Keep the README concrete:

  • label definitions;
  • dataset source and split;
  • run command;
  • baseline comparison table;
  • error buckets;
  • examples the model gets right and wrong;
  • next-step plan.

A sentiment project should leave this minimum evidence:

Label Rules
positive and negative boundaries
Baseline
keyword or TF-IDF baseline
Known Failure
negation, sarcasm, or mixed sentiment
Fix Attempt
one targeted rule or model change
Error Buckets
grouped wrong predictions
Next Action
data labeling, features, or model upgrade
MistakeFix
labels are vaguewrite label rules before training
only reporting accuracyinclude error buckets and examples
ignoring negationtest not, never, and no cases
adding a deep model too earlykeep a rule or TF-IDF baseline
hiding sarcasm/mixed sentiment errorsdocument them as known limitations
  1. Add "not clear" and "never useful" to validation examples.
  2. Add an other bucket example that your rules cannot classify.
  3. Replace keyword counts with TF-IDF in your project plan.
  4. Write a label rule for neutral, but do not add it to the model yet.
  5. Create a README outline for this project.
Project reference and review notes
  1. "not clear" is likely neutral or uncertain, while "never useful" should probably be negative.

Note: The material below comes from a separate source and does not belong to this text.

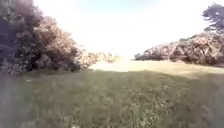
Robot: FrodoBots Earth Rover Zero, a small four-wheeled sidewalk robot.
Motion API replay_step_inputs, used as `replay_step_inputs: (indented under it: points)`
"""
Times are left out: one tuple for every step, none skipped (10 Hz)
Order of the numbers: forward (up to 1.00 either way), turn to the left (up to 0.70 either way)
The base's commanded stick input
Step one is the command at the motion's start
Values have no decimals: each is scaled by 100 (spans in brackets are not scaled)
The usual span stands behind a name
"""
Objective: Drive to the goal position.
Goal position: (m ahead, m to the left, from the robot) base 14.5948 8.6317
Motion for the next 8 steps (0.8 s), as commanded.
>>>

These examples test whether the rule system handles negation and weak sentiment.
  2. Good other examples include sarcasm, mixed languages, or text that is about shipping or price rather than sentiment. The goal is to keep unclear inputs from being forced into a wrong label.
  3. TF-IDF should become the feature extraction step before the classifier. The plan should mention vocabulary, vectorization, train/validation split, and metrics.
  4. A simple neutral rule might catch texts with no strong positive or negative keyword, or texts where positive and negative cues cancel out. Keep it separate until you can evaluate it.
  5. The README should include task definition, labels, dataset examples, baseline, metric, error examples, and next model upgrade.
  • Sentiment projects live or die by label boundaries and error analysis.
  • Simple baselines are useful because they are explainable.
  • Negation is a classic first failure type.
  • Error buckets make the project stronger than a single accuracy score.